## What the task requires
From the records that follow, copy every line in which "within" appears.
····················
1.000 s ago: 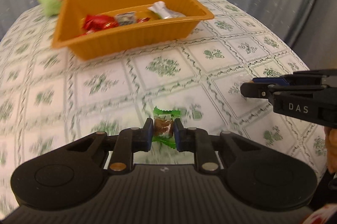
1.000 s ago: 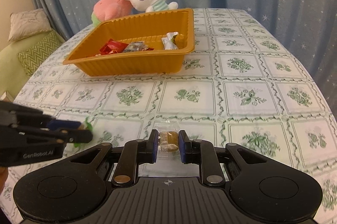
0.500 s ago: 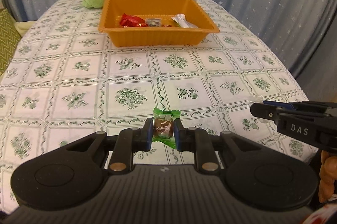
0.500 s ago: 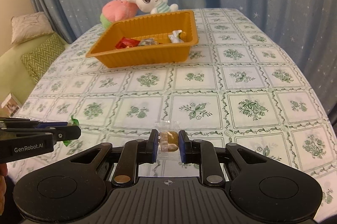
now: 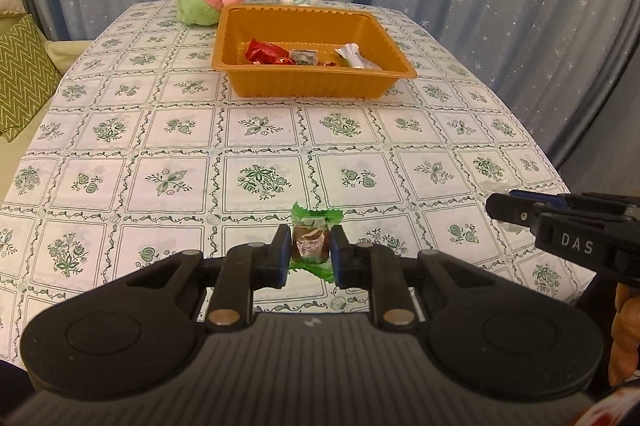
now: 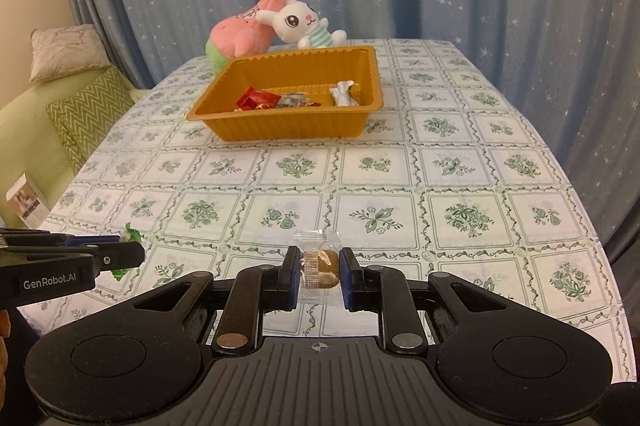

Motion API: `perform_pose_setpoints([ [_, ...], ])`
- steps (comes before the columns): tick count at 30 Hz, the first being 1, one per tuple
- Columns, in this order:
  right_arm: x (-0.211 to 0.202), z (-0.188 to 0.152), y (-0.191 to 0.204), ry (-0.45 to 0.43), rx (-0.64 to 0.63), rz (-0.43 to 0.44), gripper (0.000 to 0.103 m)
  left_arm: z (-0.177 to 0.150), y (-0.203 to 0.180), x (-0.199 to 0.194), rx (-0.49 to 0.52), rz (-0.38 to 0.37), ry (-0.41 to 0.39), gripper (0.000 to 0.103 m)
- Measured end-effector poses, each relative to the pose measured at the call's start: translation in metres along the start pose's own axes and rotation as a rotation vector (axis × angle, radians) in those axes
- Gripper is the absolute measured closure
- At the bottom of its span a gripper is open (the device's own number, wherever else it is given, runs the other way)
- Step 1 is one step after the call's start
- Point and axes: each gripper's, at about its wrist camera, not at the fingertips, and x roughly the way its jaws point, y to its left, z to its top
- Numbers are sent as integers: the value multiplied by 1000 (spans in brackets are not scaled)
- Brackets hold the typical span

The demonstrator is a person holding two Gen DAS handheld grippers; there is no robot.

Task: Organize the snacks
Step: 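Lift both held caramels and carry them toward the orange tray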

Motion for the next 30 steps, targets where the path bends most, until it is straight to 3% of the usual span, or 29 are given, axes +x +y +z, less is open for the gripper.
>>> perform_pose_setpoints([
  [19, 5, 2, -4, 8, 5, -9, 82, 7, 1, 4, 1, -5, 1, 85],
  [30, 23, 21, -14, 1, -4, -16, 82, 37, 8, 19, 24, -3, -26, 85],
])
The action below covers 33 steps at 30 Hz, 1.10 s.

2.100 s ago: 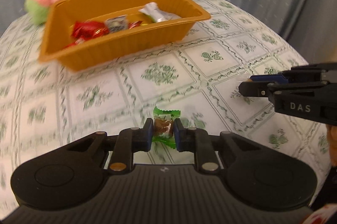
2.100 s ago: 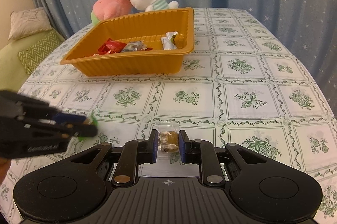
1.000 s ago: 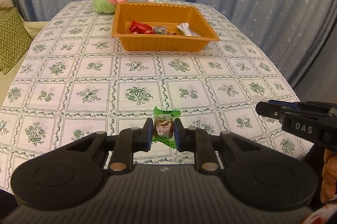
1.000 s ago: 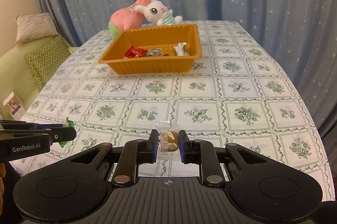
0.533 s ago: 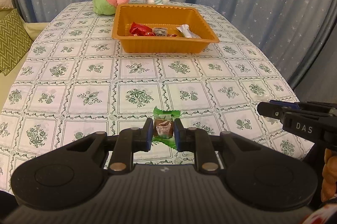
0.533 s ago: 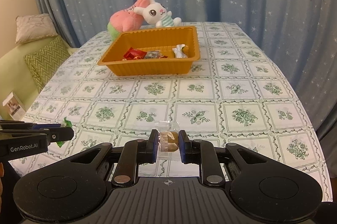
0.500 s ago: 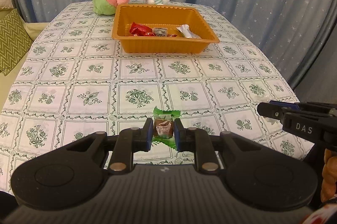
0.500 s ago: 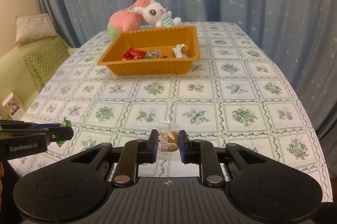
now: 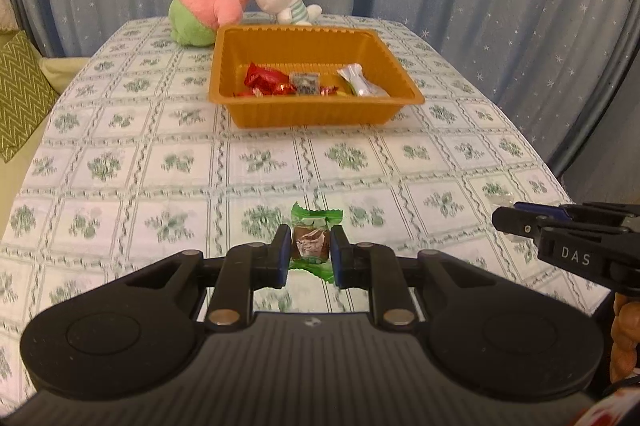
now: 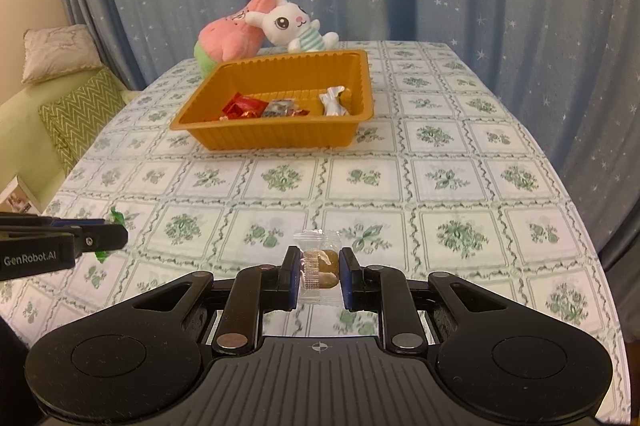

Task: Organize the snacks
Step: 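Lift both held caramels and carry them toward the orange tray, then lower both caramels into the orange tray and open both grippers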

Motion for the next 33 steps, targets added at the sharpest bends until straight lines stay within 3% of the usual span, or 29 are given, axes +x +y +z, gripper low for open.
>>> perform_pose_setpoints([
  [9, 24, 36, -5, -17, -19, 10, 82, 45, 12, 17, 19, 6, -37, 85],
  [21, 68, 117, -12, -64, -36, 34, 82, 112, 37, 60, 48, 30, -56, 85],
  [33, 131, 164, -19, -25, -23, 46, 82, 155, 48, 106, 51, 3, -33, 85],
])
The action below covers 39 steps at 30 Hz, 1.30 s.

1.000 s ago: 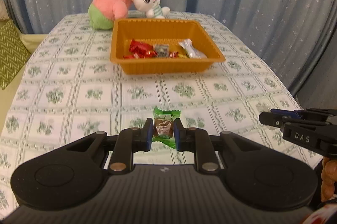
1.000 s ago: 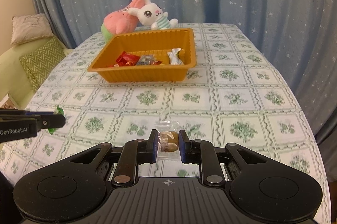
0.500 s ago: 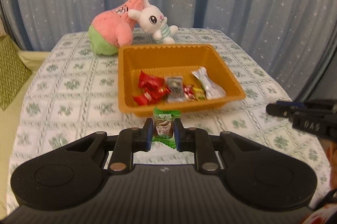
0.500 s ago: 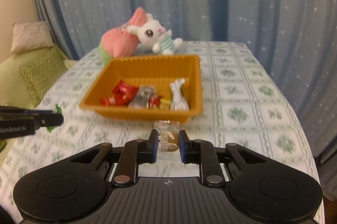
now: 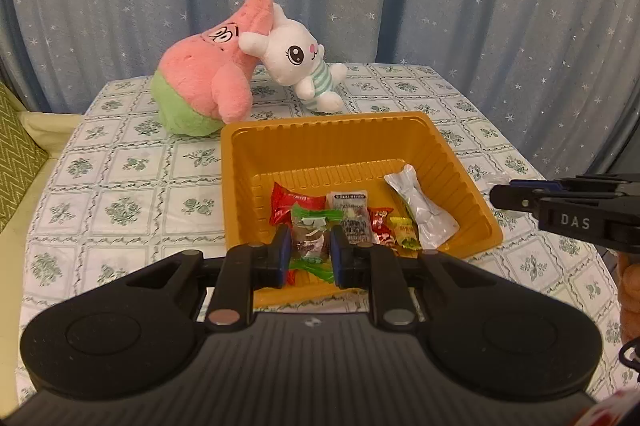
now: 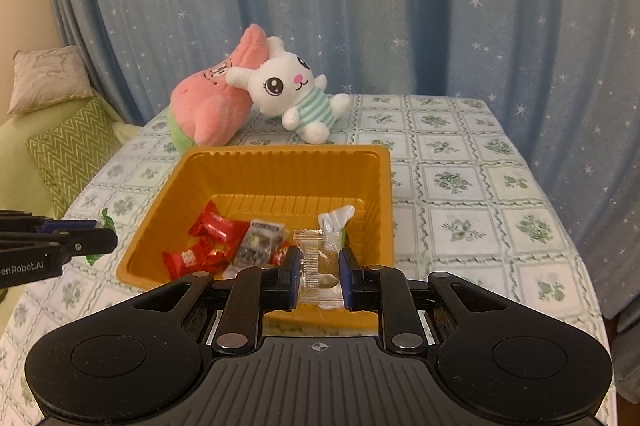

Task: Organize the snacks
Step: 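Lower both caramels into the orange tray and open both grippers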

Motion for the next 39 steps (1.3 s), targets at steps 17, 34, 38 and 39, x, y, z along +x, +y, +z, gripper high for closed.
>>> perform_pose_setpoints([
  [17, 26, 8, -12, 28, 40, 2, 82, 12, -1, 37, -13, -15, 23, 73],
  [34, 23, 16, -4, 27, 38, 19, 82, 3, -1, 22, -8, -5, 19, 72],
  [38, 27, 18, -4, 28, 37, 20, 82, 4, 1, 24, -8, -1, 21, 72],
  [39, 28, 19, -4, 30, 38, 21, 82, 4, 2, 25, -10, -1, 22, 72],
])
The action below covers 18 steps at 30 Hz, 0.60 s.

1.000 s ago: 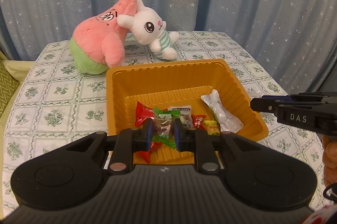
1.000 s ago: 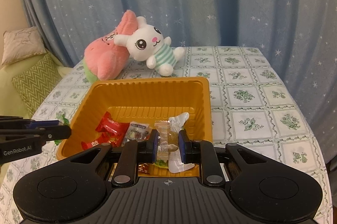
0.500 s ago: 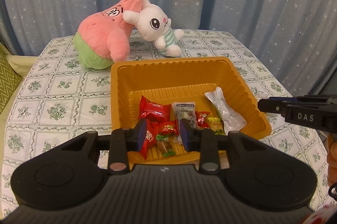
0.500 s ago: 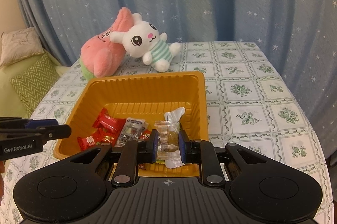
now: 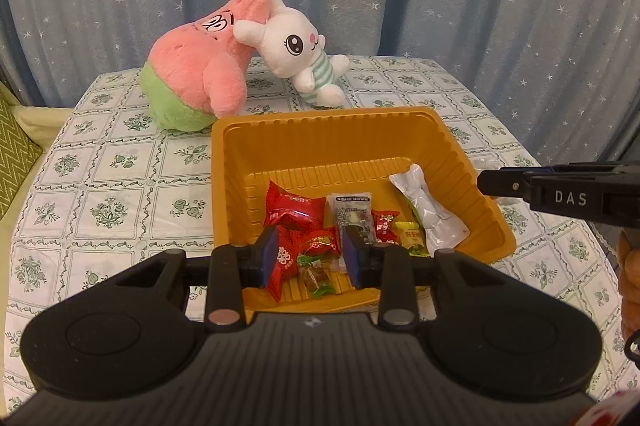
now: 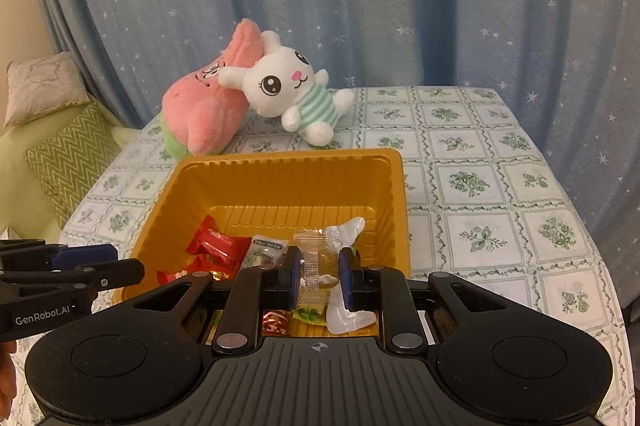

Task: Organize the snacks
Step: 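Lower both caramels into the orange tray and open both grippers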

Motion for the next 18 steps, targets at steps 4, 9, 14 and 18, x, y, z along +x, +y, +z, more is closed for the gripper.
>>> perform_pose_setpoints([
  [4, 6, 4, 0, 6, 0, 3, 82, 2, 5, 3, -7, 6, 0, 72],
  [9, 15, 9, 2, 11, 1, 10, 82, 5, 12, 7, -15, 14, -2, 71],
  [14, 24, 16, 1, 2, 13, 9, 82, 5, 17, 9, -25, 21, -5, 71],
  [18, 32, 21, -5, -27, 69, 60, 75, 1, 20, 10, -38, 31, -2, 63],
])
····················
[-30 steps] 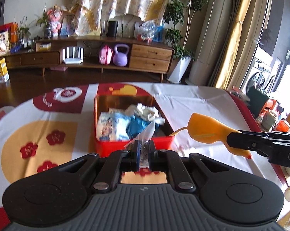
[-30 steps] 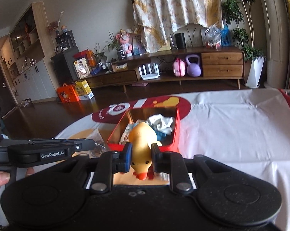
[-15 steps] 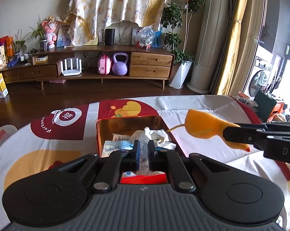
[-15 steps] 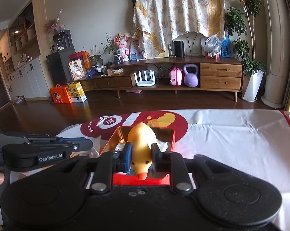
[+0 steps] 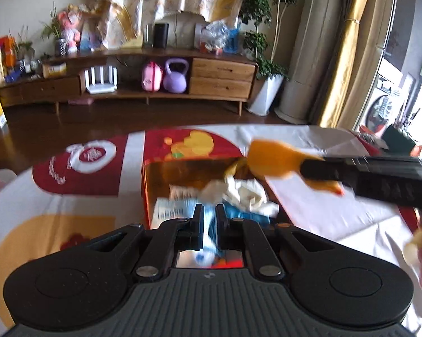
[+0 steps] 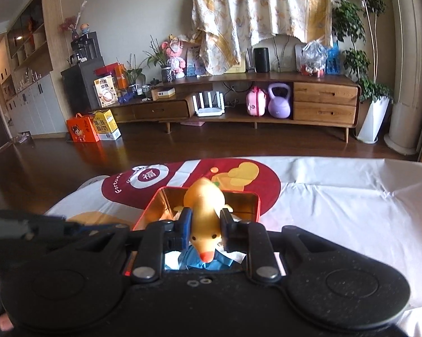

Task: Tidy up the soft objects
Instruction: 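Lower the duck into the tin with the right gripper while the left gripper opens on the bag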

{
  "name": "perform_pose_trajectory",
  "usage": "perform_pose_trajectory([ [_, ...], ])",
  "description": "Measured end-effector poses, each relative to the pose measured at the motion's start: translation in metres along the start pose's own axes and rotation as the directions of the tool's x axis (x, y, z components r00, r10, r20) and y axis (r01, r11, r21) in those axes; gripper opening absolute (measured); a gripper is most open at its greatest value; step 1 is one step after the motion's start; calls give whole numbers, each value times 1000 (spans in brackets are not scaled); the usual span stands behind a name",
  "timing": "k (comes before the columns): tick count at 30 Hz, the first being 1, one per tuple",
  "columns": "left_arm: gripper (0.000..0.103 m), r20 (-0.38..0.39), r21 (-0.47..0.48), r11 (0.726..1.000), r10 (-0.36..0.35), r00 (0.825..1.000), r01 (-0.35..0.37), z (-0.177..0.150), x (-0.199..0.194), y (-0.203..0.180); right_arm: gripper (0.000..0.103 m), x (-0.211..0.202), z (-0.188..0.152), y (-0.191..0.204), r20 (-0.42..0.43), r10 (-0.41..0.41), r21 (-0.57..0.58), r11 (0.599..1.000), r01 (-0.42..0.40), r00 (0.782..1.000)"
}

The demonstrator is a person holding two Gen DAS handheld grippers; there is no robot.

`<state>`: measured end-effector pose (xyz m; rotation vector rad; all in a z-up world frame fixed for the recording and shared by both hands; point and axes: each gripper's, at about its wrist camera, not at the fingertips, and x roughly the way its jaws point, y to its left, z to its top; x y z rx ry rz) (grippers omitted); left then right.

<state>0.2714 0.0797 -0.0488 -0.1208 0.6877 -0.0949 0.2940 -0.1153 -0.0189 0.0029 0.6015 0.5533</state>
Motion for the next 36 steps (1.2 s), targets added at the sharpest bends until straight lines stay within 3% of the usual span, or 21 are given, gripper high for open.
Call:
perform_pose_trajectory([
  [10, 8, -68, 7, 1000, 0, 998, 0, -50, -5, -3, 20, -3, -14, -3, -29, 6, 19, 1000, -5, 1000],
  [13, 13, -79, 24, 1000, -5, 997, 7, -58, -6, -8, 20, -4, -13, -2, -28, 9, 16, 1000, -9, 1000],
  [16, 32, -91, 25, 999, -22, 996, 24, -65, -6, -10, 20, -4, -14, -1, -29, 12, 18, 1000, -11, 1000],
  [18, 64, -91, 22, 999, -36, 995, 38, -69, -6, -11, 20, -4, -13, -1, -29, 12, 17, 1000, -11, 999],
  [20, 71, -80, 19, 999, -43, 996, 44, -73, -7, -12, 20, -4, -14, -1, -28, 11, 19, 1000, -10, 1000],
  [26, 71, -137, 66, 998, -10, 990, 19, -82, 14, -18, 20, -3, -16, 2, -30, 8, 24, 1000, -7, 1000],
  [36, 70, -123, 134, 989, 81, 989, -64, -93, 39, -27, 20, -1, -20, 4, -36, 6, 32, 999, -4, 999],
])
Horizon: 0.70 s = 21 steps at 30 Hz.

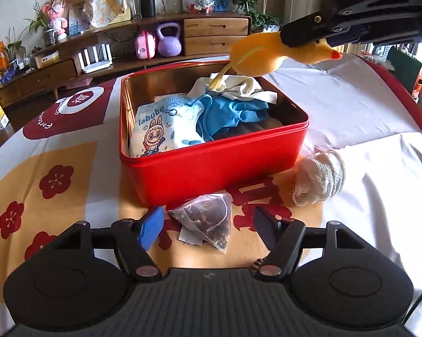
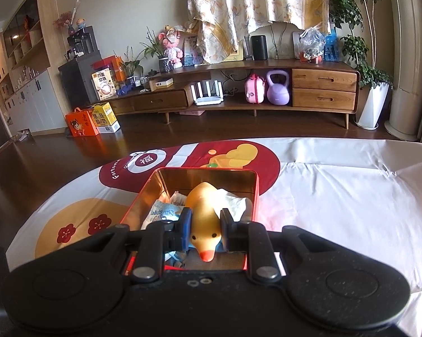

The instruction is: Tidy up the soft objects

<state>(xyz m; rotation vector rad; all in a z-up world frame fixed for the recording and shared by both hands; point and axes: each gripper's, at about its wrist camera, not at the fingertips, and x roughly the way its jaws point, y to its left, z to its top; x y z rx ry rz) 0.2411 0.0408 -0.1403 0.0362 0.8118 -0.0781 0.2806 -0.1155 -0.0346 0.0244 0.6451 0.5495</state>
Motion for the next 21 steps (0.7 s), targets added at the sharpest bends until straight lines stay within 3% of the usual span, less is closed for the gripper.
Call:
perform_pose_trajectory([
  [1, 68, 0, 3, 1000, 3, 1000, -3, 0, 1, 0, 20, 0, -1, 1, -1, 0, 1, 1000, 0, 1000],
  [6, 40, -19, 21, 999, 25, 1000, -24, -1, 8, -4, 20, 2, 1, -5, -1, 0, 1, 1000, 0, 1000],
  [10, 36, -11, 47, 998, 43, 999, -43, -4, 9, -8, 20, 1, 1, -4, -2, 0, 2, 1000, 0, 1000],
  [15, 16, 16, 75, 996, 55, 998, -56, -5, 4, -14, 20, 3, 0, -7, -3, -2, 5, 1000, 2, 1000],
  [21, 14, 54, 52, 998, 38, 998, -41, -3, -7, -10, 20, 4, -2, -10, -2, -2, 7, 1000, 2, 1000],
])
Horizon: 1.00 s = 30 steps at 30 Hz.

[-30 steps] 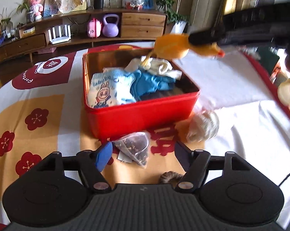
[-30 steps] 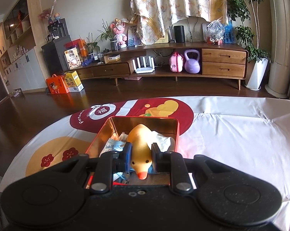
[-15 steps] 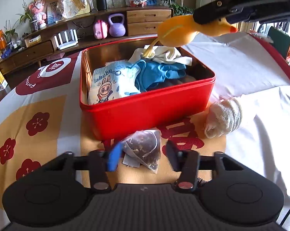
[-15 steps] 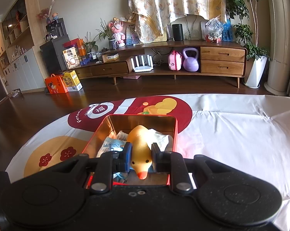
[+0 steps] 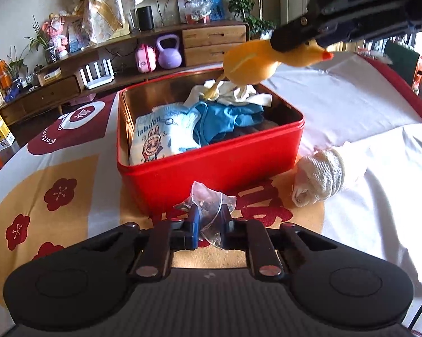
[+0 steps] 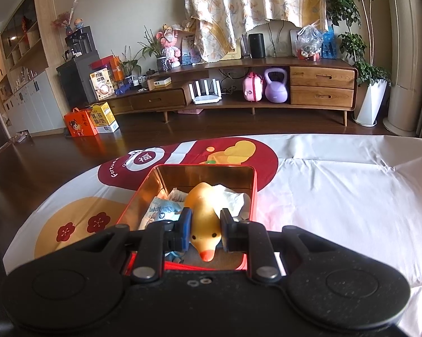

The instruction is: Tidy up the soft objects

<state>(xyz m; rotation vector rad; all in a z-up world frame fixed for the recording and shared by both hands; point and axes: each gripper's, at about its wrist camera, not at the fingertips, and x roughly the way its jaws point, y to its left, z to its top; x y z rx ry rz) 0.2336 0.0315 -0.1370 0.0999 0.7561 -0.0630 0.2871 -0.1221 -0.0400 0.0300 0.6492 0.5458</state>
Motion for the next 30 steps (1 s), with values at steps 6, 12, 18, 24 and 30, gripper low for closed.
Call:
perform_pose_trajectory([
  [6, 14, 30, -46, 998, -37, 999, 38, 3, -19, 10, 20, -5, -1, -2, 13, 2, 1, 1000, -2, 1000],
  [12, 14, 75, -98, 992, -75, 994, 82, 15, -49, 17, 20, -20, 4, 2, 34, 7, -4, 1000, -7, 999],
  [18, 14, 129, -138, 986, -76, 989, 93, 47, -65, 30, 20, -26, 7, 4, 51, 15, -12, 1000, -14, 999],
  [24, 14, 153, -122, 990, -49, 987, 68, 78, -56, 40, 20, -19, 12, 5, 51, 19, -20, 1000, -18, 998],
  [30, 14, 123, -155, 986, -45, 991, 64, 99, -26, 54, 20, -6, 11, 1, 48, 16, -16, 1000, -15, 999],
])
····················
## Response
Motion for the next 33 steps, targets added at the sharpest bends until straight lines stay within 3% of the usual span, or 29 are given, axes +x +y +z, gripper low for open.
Motion for the next 36 steps (1.2 s), targets added at the sharpest bends until straight lines stay within 3% of the usual span, or 21 are given, gripper high for open.
Motion for the next 21 steps (0.7 s), targets added at the sharpest bends until straight lines stay within 3% of the usual span, less is closed for the gripper.

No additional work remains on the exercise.